__Action item__: Among the entries that follow, count the lines that contain the word "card" and say how many there are, writing nothing else.

Segment Start: Given data

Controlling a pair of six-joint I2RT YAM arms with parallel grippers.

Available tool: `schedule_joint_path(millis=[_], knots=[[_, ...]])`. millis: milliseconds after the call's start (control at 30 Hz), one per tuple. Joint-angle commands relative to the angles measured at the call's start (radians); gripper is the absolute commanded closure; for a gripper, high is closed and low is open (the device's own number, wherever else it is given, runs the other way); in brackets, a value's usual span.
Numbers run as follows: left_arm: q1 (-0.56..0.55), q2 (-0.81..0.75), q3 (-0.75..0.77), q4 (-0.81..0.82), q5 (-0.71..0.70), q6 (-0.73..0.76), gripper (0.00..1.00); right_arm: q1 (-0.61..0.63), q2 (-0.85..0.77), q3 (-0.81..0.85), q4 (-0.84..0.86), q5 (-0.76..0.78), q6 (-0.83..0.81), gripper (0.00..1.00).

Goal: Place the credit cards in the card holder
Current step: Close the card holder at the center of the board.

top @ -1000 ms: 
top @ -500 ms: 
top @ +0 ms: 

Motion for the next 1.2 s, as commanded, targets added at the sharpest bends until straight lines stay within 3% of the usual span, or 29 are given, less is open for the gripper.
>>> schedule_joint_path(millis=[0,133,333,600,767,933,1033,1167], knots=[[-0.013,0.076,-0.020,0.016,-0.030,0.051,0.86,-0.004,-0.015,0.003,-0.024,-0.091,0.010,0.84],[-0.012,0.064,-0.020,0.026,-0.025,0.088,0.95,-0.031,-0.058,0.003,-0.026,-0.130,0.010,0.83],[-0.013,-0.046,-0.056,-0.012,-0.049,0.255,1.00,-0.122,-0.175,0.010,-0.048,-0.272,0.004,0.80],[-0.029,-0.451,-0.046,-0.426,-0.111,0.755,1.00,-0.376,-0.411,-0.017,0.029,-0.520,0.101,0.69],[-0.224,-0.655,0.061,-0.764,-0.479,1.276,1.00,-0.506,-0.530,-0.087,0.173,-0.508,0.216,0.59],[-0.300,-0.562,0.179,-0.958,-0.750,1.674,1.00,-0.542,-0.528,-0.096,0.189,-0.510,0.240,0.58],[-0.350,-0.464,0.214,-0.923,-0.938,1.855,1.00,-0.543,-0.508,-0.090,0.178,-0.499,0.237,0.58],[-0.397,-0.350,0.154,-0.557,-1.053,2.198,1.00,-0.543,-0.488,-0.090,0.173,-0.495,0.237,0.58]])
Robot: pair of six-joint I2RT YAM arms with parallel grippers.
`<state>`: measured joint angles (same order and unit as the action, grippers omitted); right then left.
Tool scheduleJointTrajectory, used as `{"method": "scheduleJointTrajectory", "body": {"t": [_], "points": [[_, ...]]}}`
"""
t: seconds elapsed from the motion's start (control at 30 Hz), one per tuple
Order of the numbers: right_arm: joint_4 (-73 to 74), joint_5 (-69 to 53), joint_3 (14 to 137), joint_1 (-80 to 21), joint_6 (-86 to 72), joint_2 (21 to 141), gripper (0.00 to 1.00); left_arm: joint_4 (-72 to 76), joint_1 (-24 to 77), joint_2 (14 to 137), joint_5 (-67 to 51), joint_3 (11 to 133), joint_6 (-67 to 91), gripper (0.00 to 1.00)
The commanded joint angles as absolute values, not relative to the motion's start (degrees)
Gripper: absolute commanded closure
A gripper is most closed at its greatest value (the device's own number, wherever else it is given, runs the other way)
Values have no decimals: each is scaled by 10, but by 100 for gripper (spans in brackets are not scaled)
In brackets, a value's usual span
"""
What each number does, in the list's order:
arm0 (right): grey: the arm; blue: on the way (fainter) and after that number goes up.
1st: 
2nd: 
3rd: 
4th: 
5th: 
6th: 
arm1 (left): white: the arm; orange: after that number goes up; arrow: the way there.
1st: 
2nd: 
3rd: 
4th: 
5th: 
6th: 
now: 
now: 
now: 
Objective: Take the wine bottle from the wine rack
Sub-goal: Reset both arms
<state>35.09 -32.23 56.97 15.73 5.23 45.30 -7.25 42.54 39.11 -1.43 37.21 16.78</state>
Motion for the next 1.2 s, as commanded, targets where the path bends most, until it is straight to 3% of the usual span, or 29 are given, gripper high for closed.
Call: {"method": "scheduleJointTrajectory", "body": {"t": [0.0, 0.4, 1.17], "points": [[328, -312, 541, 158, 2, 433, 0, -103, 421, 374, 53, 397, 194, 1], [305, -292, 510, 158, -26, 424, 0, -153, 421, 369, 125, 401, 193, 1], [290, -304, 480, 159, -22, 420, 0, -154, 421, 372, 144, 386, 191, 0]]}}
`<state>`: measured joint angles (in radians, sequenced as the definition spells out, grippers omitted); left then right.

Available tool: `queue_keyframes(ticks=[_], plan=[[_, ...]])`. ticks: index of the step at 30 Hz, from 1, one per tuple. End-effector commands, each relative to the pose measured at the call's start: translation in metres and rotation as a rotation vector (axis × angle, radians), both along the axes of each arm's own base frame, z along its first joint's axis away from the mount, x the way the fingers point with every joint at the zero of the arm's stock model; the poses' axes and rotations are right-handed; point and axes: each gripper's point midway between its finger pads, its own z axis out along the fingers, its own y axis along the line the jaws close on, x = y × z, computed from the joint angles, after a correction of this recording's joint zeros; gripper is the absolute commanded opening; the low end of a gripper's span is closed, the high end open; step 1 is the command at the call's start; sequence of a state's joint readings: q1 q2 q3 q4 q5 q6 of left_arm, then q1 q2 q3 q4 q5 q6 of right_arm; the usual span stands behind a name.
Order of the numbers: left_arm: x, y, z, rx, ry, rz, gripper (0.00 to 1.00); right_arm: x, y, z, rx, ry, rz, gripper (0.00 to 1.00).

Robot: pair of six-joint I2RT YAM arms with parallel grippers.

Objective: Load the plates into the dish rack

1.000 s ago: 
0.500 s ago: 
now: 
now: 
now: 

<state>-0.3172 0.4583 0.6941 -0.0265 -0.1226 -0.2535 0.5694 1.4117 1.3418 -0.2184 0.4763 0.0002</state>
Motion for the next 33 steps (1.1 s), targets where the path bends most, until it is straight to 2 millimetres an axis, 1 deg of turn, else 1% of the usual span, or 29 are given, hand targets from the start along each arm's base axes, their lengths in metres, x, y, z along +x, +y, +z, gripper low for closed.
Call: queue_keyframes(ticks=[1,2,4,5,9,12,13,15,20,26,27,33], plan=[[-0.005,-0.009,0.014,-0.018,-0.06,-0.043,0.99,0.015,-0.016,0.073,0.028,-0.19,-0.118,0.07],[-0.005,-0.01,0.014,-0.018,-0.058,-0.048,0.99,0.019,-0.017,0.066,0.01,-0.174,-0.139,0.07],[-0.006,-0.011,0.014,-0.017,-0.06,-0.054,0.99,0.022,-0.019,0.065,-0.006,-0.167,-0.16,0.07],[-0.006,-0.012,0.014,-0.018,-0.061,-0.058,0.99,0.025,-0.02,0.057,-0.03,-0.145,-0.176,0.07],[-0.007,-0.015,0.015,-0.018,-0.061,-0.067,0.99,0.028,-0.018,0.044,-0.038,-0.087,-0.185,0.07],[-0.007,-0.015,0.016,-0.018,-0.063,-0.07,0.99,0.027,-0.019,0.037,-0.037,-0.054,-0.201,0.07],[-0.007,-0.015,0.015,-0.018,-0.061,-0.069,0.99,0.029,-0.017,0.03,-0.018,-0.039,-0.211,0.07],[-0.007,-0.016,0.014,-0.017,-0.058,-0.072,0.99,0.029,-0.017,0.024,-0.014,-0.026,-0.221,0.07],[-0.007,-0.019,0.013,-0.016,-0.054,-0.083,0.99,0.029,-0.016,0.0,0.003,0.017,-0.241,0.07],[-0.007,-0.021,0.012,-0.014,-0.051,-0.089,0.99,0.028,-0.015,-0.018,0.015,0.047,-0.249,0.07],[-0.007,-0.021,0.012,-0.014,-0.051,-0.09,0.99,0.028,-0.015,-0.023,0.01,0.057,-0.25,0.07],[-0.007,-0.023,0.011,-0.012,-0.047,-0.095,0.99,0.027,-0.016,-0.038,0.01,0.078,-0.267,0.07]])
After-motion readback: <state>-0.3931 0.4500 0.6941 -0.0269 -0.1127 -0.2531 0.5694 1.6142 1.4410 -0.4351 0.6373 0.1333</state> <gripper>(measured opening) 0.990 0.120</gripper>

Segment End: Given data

__Exercise answer__: 2